Now, I might excuse other analysts for ignoring the MA results, except for two things. First, Gruber boasts of his involvement in the MA program as part of his explanation for his qualifications for the HHS contracts.
Throughout this year I have provided technical assistance to the administration and to Congress with my micro-simulation model, as well as based on my experience as a member of the Massachusetts health connector board.
Also, when the facts from MA suit his argument, he uses them, as he did in a November analysis of how much the Senate plan would reduce premiums.
So rather than looking at a real world study showing what happens when a program very similar to the Senate plan goes into effect–which shows that a significant number of people can’t afford to use their health insurance–here’s what Gruber says about how out-of-pocket expenses affect affordability.
A very conservative response would be to say that a plan is only affordable if the premiums plus the maximum out of pocket exposure does not exceed available resources. This is very conservative because while premium payments are certain, out of pocket payments are not, and a sizeable majority of enrollees will not reach the out of pocket limit.
Moreover, there is a strong argument that out of pocket costs should not be incorporated into a discussion of affordability of insurance. After all, individuals face more out of pocket risk without insurance than they do with coverage. Thus, if an individual is very ill and faces large out of pocket costs under an insurance plan, they would have faced at least those same out of pocket costs, and likely more, had they remained uninsured. So it would be wrong to say that those out of pocket costs were responsible for making insurance unaffordable. That is, it is nonsensical to argue that very sick individuals cannot afford insurance because they will have large out of pocket costs under the insurance plan; indeed, the problem is that these individuals cannot afford not to have insurance.

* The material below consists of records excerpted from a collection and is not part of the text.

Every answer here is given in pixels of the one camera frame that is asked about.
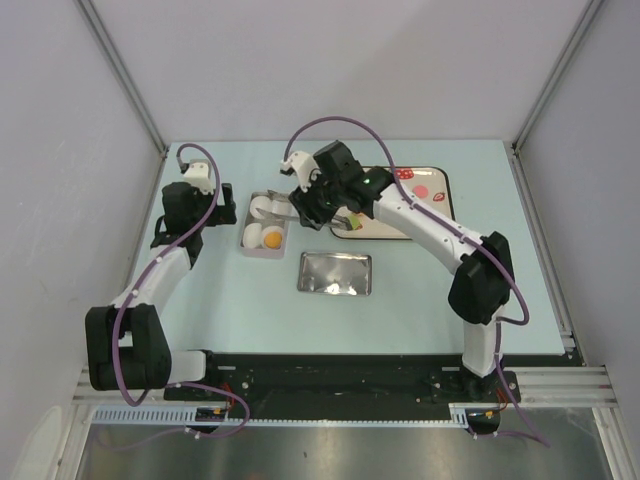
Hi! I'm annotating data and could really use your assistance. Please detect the white rectangular tin box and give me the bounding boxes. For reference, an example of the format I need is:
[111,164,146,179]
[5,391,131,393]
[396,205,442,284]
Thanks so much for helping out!
[239,190,296,259]

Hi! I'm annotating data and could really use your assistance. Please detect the white cable duct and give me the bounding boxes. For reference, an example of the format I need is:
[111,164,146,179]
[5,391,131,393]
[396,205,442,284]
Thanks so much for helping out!
[92,402,506,429]

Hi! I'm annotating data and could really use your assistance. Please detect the white paper cup near right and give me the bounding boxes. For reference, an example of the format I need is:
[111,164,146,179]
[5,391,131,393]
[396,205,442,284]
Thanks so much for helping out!
[261,225,284,250]

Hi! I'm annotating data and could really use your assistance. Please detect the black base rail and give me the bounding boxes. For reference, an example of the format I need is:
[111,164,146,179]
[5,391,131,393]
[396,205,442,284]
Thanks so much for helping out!
[163,353,520,422]

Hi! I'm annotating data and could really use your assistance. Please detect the white paper cup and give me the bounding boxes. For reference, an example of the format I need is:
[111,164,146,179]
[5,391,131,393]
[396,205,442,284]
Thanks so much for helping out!
[271,199,291,216]
[261,225,284,250]
[242,222,264,249]
[249,196,272,220]

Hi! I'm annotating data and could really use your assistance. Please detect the white paper cup near left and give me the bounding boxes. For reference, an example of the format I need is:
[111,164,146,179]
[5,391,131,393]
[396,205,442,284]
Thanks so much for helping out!
[242,222,264,249]

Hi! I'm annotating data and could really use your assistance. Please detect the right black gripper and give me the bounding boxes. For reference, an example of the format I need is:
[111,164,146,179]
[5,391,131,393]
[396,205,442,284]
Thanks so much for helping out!
[289,168,345,231]

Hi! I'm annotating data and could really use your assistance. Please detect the pink round cookie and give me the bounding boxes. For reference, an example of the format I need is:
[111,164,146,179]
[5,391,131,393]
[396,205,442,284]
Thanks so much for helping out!
[412,185,429,198]

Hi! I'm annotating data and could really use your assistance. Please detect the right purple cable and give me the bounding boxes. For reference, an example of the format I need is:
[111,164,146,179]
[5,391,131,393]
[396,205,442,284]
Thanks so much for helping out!
[283,116,551,448]

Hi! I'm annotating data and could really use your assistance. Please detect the strawberry print tray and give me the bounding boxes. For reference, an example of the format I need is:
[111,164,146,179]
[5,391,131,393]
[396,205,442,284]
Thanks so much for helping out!
[330,166,454,240]

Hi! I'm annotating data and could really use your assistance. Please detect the metal tongs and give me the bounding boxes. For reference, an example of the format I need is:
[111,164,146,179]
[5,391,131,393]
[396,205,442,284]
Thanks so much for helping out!
[256,188,359,231]

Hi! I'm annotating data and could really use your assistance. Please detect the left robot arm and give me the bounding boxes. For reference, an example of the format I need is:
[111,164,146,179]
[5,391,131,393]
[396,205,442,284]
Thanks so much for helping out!
[85,182,237,400]

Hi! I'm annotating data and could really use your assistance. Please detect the green round cookie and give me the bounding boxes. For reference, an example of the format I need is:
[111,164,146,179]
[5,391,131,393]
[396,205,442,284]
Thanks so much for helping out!
[348,216,362,230]

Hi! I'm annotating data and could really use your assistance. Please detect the white paper cup far right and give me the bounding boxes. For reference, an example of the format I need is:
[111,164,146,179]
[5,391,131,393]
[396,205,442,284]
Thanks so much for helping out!
[271,199,291,216]

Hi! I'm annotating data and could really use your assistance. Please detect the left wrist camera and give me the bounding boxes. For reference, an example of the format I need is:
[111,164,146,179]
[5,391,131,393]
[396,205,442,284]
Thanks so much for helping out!
[181,159,214,195]

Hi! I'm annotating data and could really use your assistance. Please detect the silver tin lid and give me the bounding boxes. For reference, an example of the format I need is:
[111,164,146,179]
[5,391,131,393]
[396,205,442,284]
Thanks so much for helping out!
[297,252,372,296]

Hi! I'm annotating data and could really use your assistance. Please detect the orange sandwich cookie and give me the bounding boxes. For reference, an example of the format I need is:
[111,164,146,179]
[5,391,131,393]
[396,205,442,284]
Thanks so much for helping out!
[263,231,282,249]

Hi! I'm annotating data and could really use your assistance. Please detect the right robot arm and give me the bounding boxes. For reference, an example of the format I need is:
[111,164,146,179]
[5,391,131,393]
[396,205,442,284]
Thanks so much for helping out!
[280,141,513,401]

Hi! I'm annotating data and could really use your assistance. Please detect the white paper cup far left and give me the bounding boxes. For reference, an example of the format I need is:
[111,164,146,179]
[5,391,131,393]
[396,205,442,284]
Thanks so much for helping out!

This is analysis that Jonathan Cohn, with data from Gruber, expands upon here.
But it all comes back to that underlying premise. So long as you define “affordable” in such a way that accepts ongoing medical debt for at least some of your sample in your definition of affordable, then this approach–looking at total risk, rather than whether insurance equates to care, makes sense. It transforms the question of whether health care (not health insurance) is affordable into one that measures degrees of indebtedness for using health care.
But then again, that’s what a lot of bill apologists do: consistently oversell what this kind of reform does, by conflating health insurance with health care.
Update: Fixed percentages forgoing care for clarity.